To start off, let’s do the following steps:

  1. Formation of Team, Determine Team Head (5 min)
  2. Team head forks repository from Github at https://github.com/Quantargo/bmarketing (10 min)
  3. Team works soley on forked repository from team head.
  4. Team checks contents from forked repo to see if the script works as expected. Fix any bugs as needed. (45 min)

Package Implementation

The script can now be refactored into the following parts/functions:

  1. Clean: Data checking and cleaning
  2. Transform: Data transformation
  3. Model: Create a new model based on data.
  4. Model-Plot: Plot model, e.g. decision tree.
  5. Model-Predict: Create model prediction
  6. Model-Performance: Calculate the performance of the model.

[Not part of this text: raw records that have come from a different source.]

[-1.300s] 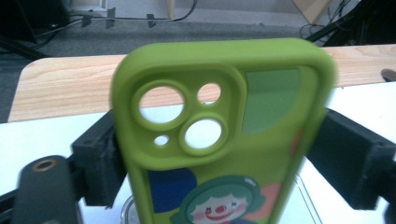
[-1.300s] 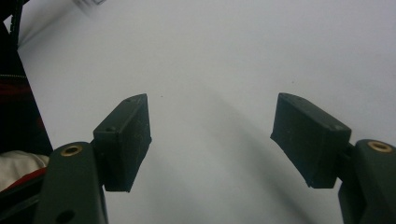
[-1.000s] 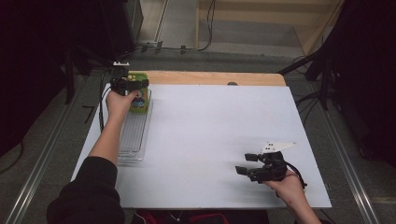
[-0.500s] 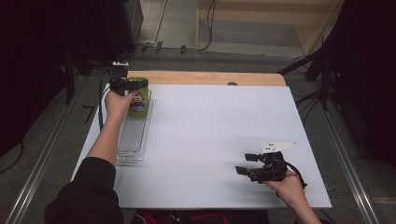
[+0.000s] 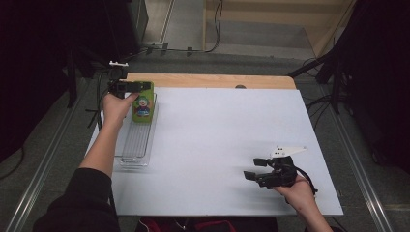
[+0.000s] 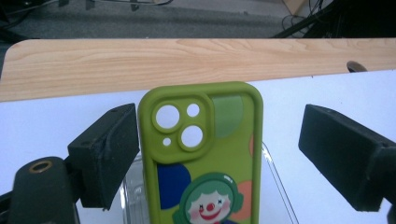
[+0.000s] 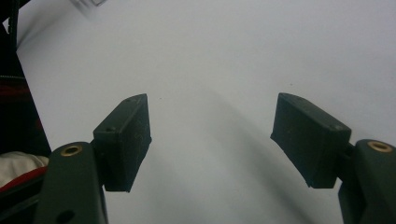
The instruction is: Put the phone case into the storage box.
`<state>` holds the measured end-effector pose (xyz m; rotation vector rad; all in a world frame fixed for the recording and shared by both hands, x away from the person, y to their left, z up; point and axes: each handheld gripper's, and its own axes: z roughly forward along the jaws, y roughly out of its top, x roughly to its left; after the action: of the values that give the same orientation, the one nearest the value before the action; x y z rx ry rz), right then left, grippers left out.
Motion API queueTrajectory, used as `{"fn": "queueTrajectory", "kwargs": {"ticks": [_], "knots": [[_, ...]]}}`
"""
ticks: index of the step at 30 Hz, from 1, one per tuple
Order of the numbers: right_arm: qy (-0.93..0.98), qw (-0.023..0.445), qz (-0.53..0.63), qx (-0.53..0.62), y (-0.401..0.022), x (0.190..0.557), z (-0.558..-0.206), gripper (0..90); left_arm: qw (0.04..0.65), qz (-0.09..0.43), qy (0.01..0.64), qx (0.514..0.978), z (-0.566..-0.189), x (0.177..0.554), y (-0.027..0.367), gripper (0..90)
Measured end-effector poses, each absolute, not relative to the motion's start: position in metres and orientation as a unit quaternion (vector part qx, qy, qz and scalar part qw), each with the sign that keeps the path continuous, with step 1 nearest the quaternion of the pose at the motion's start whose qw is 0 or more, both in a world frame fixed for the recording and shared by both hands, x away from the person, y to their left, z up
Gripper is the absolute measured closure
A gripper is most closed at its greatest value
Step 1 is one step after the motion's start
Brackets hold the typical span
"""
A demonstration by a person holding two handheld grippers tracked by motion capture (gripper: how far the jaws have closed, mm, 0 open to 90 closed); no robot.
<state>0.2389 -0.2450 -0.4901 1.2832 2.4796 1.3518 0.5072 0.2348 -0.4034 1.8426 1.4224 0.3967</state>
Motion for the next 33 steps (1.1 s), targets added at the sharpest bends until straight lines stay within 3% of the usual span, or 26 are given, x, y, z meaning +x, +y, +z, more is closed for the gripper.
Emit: {"fn": "queueTrajectory", "kwargs": {"ticks": [33], "knots": [[0.798,0.019,0.434,0.417,-0.248,0.241,-0.49,26.2,0.389,0.041,0.522,0.758,-0.387,0.481,0.221,13.0]]}}
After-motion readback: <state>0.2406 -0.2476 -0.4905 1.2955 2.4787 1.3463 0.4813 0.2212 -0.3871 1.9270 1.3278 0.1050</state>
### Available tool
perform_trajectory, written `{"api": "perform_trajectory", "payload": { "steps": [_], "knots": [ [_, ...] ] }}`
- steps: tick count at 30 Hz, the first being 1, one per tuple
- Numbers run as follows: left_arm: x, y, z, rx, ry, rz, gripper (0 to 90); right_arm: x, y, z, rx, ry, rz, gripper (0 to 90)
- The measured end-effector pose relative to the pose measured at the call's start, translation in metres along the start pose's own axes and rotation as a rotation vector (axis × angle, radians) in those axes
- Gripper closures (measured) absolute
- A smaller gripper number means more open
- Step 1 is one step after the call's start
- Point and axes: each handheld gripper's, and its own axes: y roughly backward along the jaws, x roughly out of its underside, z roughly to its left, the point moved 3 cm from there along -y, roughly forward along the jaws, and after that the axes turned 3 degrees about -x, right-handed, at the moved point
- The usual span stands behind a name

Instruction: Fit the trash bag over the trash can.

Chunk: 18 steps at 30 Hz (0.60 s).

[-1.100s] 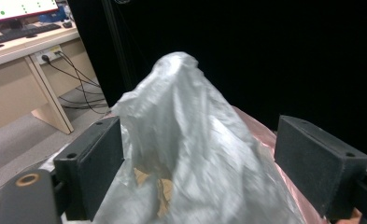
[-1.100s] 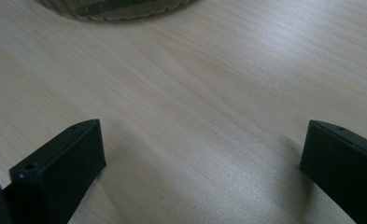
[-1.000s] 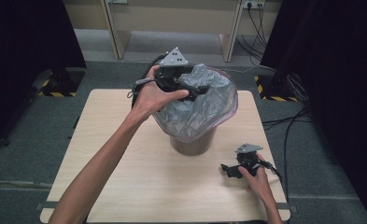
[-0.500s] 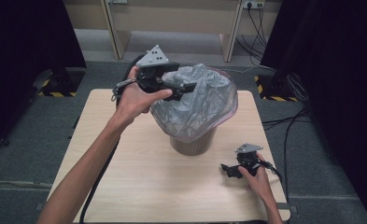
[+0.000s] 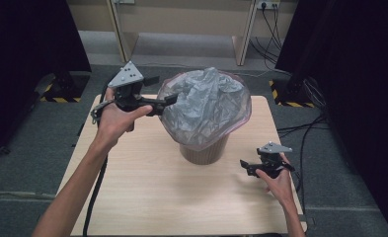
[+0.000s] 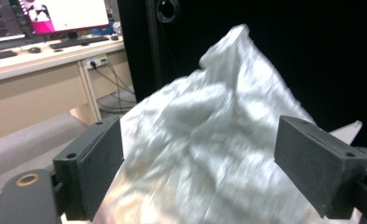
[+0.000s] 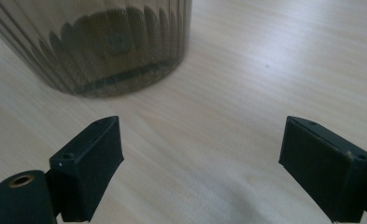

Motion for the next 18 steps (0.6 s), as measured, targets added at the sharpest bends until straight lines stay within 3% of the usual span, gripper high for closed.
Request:
{"api": "perform_trajectory", "payload": {
  "steps": [2, 11, 14, 18],
  "knots": [
    [0.009, 0.003, 0.005, -0.01, 0.009, 0.013, 15.0, -0.006, 0.001, -0.001, 0.005, 0.021, 0.002, 13.2],
    [0.055, 0.0, 0.024, -0.066, 0.067, 0.077, 14.9, -0.029, 0.008, -0.006, 0.024, 0.013, -0.026, 13.8],
    [0.069, -0.001, 0.026, -0.064, 0.088, 0.084, 15.0, -0.038, 0.014, -0.009, 0.034, 0.012, -0.043, 14.1],
    [0.083, -0.003, 0.023, -0.03, 0.116, 0.107, 15.3, -0.049, 0.016, -0.013, 0.046, 0.014, -0.041, 14.7]
  ]
}}
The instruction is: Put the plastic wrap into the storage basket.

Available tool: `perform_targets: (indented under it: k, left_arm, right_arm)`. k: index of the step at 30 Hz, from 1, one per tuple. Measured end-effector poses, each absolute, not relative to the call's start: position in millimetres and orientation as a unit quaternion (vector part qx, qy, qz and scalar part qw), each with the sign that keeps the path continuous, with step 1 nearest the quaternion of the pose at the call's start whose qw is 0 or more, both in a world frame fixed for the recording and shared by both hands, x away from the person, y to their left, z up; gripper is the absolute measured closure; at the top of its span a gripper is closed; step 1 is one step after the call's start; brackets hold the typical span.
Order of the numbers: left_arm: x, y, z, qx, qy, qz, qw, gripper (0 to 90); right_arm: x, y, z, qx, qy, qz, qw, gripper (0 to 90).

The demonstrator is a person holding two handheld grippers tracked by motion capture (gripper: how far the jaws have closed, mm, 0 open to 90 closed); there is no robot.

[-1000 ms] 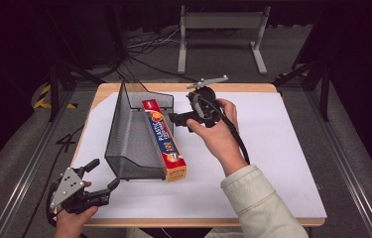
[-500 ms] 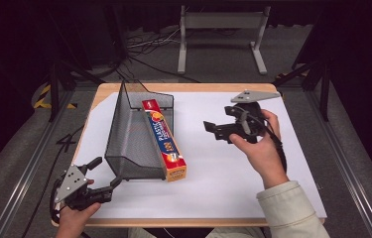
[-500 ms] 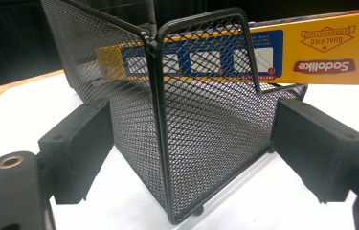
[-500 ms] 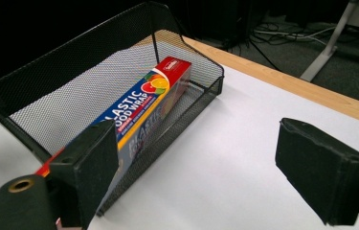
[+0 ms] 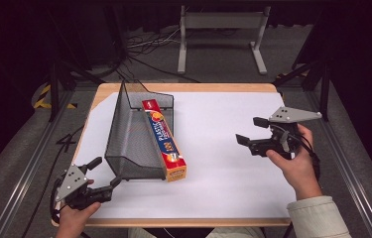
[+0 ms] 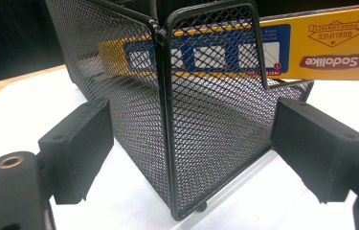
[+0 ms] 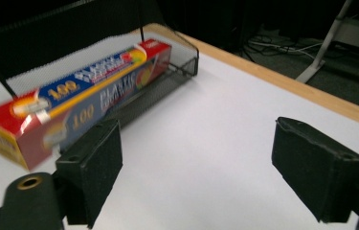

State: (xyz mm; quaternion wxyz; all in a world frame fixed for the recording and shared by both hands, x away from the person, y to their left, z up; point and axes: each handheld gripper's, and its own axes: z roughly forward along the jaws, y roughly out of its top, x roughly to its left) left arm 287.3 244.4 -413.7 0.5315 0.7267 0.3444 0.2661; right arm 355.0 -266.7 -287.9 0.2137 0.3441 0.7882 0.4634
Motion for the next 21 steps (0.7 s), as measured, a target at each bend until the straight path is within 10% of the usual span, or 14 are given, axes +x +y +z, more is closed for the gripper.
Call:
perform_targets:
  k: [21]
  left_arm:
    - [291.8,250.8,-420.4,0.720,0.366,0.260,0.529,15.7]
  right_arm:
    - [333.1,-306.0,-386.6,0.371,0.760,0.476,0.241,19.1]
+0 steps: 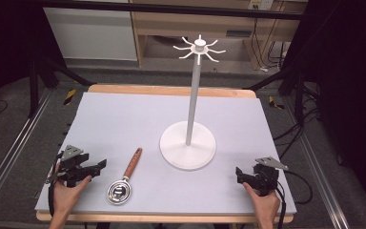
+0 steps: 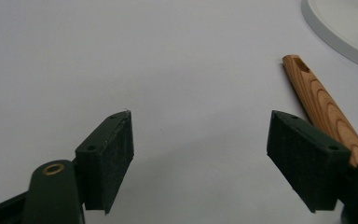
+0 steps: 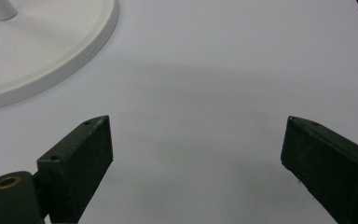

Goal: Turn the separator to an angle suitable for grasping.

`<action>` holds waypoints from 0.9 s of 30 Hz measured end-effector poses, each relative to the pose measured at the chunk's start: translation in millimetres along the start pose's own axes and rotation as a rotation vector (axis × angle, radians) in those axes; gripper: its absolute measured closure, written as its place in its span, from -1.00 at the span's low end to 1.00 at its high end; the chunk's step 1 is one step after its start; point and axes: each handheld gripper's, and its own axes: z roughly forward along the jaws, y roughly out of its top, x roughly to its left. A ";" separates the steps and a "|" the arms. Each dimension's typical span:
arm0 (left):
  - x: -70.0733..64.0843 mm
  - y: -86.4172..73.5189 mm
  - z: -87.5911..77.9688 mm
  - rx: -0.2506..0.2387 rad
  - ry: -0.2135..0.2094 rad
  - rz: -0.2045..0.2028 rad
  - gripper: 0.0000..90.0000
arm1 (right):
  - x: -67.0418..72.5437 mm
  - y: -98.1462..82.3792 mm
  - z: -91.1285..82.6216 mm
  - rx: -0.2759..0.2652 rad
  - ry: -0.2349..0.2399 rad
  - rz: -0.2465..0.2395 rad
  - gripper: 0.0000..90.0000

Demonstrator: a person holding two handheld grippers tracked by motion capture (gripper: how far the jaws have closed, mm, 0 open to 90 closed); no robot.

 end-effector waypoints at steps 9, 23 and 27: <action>-6.1 4.5 -8.2 -0.028 -0.043 -0.003 -0.39 | 3.2 -1.5 -2.2 0.008 0.005 -0.014 -0.80; -22.1 14.8 -16.4 -0.025 -0.071 0.036 -0.30 | 9.1 -0.3 -3.2 0.005 0.012 -0.045 -0.81; -28.1 17.5 -17.0 -0.019 -0.079 0.043 -0.24 | 9.3 0.0 -3.7 0.003 0.013 -0.041 -0.81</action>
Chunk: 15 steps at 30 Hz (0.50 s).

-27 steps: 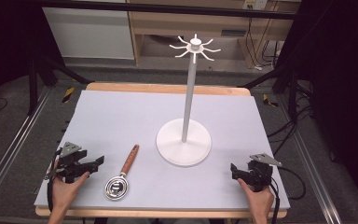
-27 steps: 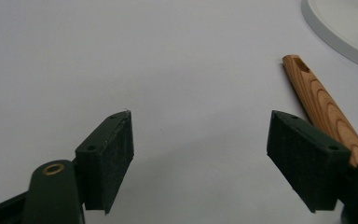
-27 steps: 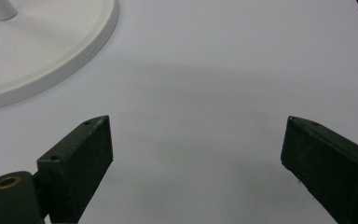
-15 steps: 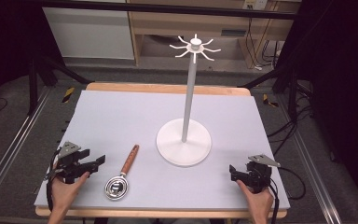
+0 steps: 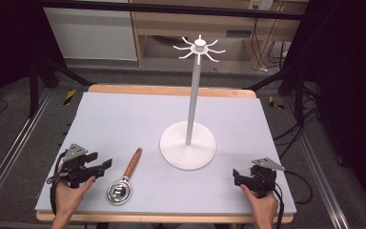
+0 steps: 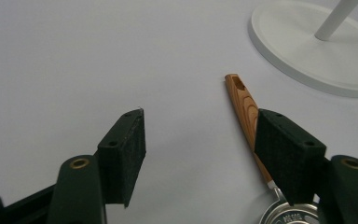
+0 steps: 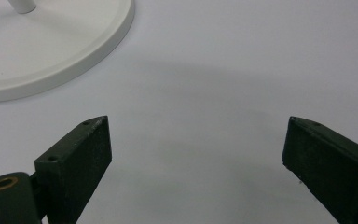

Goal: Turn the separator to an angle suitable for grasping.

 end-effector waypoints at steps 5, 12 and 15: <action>-7.0 2.9 1.8 0.013 0.002 0.012 -0.23 | 0.8 0.8 -1.2 -0.007 -0.002 0.001 -0.81; -15.0 6.5 4.1 0.034 0.000 0.032 -0.21 | 2.6 1.4 -1.9 -0.006 0.000 0.000 -0.81; -17.7 8.2 5.2 0.044 -0.005 0.035 -0.18 | 2.8 1.6 -1.5 -0.005 0.004 0.000 -0.81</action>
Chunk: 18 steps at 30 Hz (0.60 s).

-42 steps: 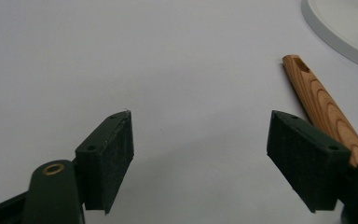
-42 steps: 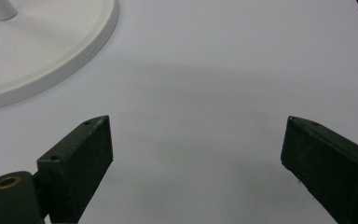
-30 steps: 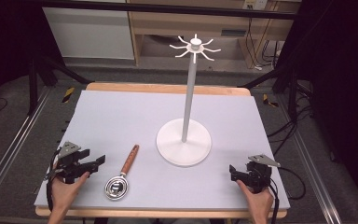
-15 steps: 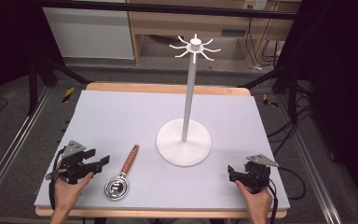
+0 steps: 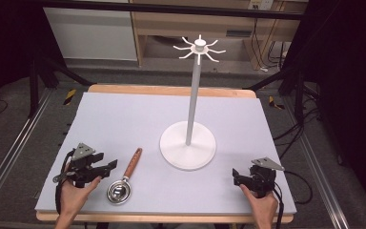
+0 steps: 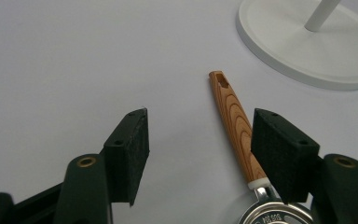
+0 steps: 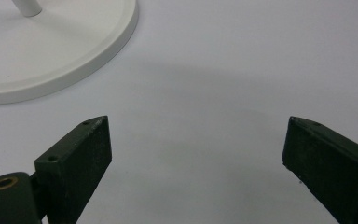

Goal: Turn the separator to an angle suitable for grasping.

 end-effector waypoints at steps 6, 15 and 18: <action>-6.9 4.6 3.9 0.021 0.000 0.023 -0.18 | -0.3 0.3 -0.3 -0.002 -0.003 -0.001 -0.81; -16.0 14.6 10.3 0.058 -0.008 0.061 -0.15 | 2.8 -0.1 1.9 0.007 0.007 -0.016 -0.81; -18.9 16.9 12.7 0.068 -0.012 0.072 -0.15 | 4.4 0.1 1.6 0.011 0.003 -0.019 -0.81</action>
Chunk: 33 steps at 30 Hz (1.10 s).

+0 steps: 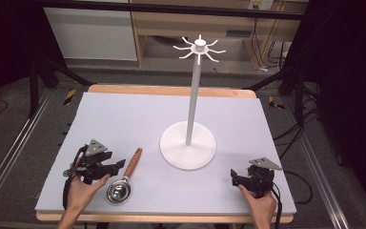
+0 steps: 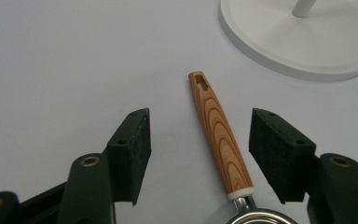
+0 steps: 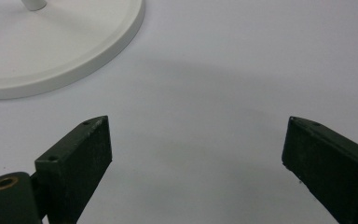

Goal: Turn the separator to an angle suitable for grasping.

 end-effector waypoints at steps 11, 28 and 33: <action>-7.4 3.4 12.4 0.072 -0.001 0.037 -0.11 | -1.7 1.3 -0.4 0.001 -0.006 -0.006 -0.81; -20.3 2.7 37.2 0.180 -0.015 0.053 0.05 | -4.5 1.3 -1.3 0.005 -0.005 0.006 -0.80; -22.1 -2.2 46.6 0.217 -0.023 0.050 0.11 | -4.5 1.2 -1.6 0.007 -0.006 0.006 -0.80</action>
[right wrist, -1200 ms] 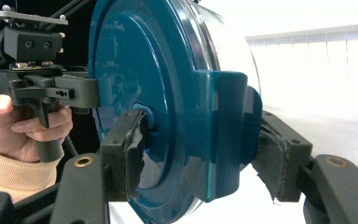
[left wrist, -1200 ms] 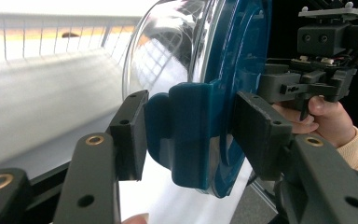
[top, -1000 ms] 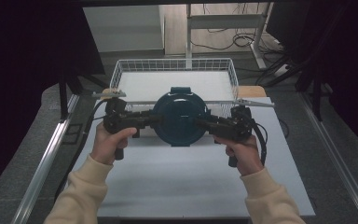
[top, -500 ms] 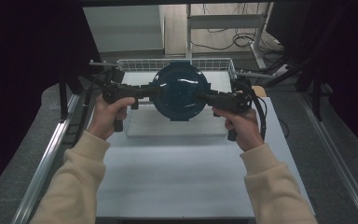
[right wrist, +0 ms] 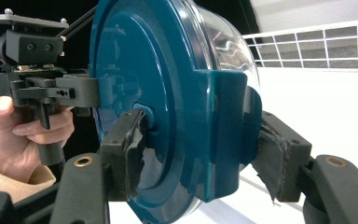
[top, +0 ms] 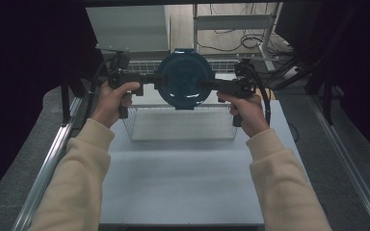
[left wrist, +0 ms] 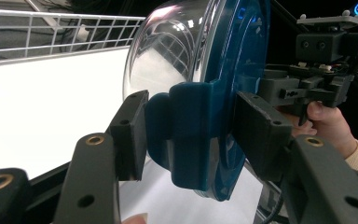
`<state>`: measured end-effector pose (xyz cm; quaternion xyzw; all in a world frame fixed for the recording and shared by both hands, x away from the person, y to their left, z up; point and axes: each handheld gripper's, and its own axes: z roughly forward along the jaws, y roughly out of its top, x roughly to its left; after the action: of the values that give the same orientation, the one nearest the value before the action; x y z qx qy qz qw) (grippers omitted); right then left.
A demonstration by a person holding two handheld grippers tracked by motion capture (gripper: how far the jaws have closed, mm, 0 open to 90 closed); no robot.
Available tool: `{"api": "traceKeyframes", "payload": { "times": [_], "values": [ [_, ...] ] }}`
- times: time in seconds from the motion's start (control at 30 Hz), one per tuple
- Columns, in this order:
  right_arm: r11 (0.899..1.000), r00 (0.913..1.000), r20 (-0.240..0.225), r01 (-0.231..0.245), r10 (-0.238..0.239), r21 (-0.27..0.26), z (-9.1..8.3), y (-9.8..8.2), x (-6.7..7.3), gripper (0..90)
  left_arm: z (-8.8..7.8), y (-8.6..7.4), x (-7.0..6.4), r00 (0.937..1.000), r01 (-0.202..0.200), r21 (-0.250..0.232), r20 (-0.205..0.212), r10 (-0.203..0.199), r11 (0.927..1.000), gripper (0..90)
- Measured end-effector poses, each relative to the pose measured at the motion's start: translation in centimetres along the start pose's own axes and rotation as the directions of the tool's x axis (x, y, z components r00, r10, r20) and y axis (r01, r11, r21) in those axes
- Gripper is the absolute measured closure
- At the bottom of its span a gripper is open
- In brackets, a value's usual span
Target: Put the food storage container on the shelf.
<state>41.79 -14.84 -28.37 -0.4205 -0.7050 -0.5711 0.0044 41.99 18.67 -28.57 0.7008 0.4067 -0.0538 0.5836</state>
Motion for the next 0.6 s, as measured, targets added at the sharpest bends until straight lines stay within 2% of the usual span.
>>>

Determine which functions need to be written and distribute work among team members. Try to define functions so that a consistent workflow is ensured for package users.

Clean

As required by our data quality team we need to make sure that we

  • return an error if the target variable contains any missing values (NA’s).
  • Give clear warnings for all other variables which contain NA’s.
  • Remove any columns (and report as warning) which contain more than 50% NA’s.

Transform

During data transformation step we might need to

  • transform numeric variables using the log as required.
  • transform factors into numeric variables (and vice versa) as necessary.

Model

Model: Create a decision tree model to predict if customer signing a term deposit.

Model-Plot: We shall implement a function to present a nice representation of the model, e.g. for a decision tree we should plot the tree and respective nodes.

Model-Predict: The model prediction function shall return the actual predicted classes from the model.

Model-Performance: The model performance function should calculate the accuracy (or precision) of the model.

Next Steps

  1. Create package project in forked repo. Hint: It is a good idea to also integrate the dataset into the package for easier testing. You can put the dataset in the data/ folder of the package and reference to it using system.file().
  2. Distribute work among team members and work on package collaboratively. 1. Try to set 2 milestones for your implementation (e.g. until coffee break, end-of-day)
  3. Put package together (merge, rebase) by the end of the day.

Expected Results

Make sure, the final package:

  1. Works as expected.
  2. Has a consistent style and workflow.
  3. Is properly documented so that an outsider can use it. This also means that a general package documentation (see http://r-pkgs.had.co.nz/man.html#man-packages) is available AND you have a README.md describing how the package can be used.
  4. Runs through all checks.
  5. Is general enough so it could also be used for different datasets.

Bonus: Implement some test cases to make sure that all of your functions are working as expected.